» **What is needed**: All lines of the material below that include the string "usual" are to be copied.

» **Data shown**:

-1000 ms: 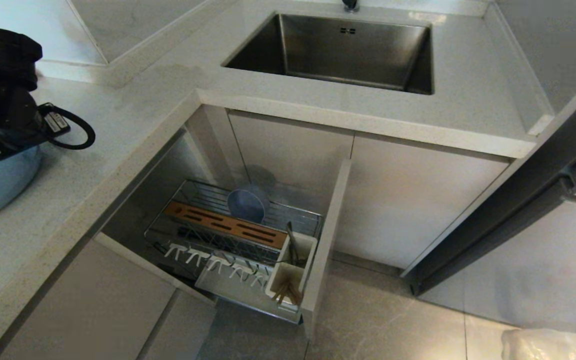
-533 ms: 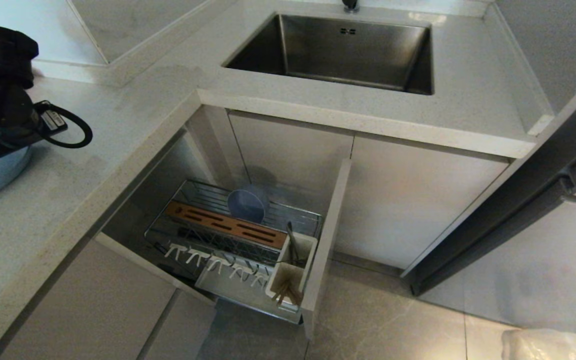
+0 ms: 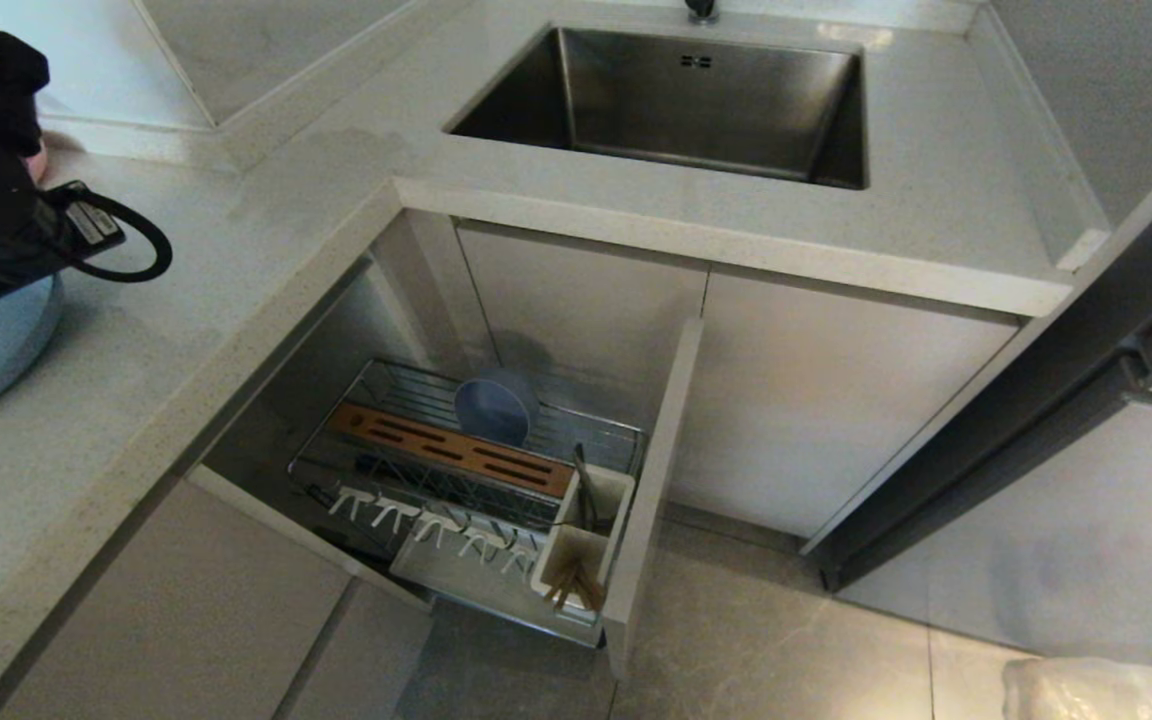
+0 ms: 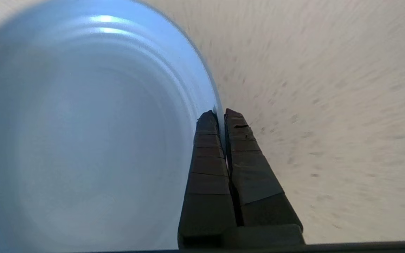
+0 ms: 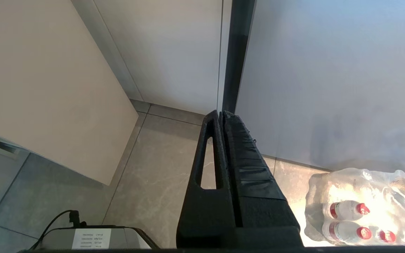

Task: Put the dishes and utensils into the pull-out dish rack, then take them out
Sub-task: Pick up the plate and place it in the cupboard

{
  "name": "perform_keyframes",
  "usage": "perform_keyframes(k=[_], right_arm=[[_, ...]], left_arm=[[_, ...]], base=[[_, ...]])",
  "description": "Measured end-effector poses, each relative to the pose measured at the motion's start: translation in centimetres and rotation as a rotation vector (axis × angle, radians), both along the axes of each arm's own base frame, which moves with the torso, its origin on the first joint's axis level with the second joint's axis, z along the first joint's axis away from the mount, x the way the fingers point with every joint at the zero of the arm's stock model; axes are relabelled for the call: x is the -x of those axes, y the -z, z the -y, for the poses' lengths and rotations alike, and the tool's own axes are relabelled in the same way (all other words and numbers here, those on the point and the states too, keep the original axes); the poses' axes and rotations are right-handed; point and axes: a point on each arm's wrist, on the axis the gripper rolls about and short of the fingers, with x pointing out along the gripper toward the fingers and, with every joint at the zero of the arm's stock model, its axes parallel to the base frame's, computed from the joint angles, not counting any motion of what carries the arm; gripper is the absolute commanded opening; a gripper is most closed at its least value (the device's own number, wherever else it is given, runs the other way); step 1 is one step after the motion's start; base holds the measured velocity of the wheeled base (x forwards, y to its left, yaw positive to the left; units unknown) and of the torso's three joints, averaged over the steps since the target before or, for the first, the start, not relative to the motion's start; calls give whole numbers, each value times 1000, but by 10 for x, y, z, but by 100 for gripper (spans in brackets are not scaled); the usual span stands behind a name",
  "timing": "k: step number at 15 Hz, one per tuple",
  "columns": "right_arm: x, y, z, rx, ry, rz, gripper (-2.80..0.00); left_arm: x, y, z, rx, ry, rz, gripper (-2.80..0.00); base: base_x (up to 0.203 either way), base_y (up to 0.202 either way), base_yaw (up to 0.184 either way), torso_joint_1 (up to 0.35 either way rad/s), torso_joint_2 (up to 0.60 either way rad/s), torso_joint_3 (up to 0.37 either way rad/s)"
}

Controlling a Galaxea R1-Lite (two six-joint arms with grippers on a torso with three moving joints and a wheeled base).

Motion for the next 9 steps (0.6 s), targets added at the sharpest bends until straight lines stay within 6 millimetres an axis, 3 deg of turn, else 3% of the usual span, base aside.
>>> perform_keyframes(k=[4,9], right_arm=[[0,0,0,0,0,0,-280],[0,0,0,0,0,0,-280]], left_arm=[[33,-33,9,-18,10,108,-280],[82,-66,42,-42,130,206,-280]], base=[[0,0,0,0,0,0],[0,0,0,0,0,0]])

» **Task response**:
  "description": "Measured end-effector poses, each relative to the pose measured at the motion's start: translation in centimetres and rotation as a rotation vector (axis × angle, radians), both along the axes of each arm's own base frame, which moves with the torso, its origin on the first joint's axis level with the second joint's axis, z along the first joint's axis away from the mount, x the way the fingers point with every joint at the zero of the arm's stock model; axes are relabelled for the call: x is the -x of those axes, y the -z, z the -y, for the poses' lengths and rotations alike, and the tool's own axes are relabelled in the same way (all other words and numbers here, those on the point and the states too, keep the original axes); the poses' axes and rotations are right-handed; point and axes: a point on each arm's wrist, on the axis the gripper rolls about and short of the fingers, with x pointing out along the gripper toward the fingers and, with every joint at the zero of the arm's stock model, its axes parallel to the base frame's, computed from the joint angles, not counting any motion of what carries the arm; gripper is the absolute commanded opening; a gripper is most closed at its least value (the device's own number, wherever else it is given, runs the other way); step 1 is one step after the motion's start; base holds the measured velocity of the wheeled base (x forwards, y to its left, yaw positive to the left; units unknown) and of the torso's three joints, averaged over the steps since the target before or, for the first, the start, not relative to the motion's start; calls give whole numbers, each value times 1000, but by 10 for x, y, z, but by 100 for gripper (spans in brackets are not scaled); the usual span stands behind a name",
Motion for the next 9 steps (0.6 s), targets added at the sharpest bends until straight lines stay within 6 millimetres an axis, 3 deg of turn, else 3% of the usual span, base aside.

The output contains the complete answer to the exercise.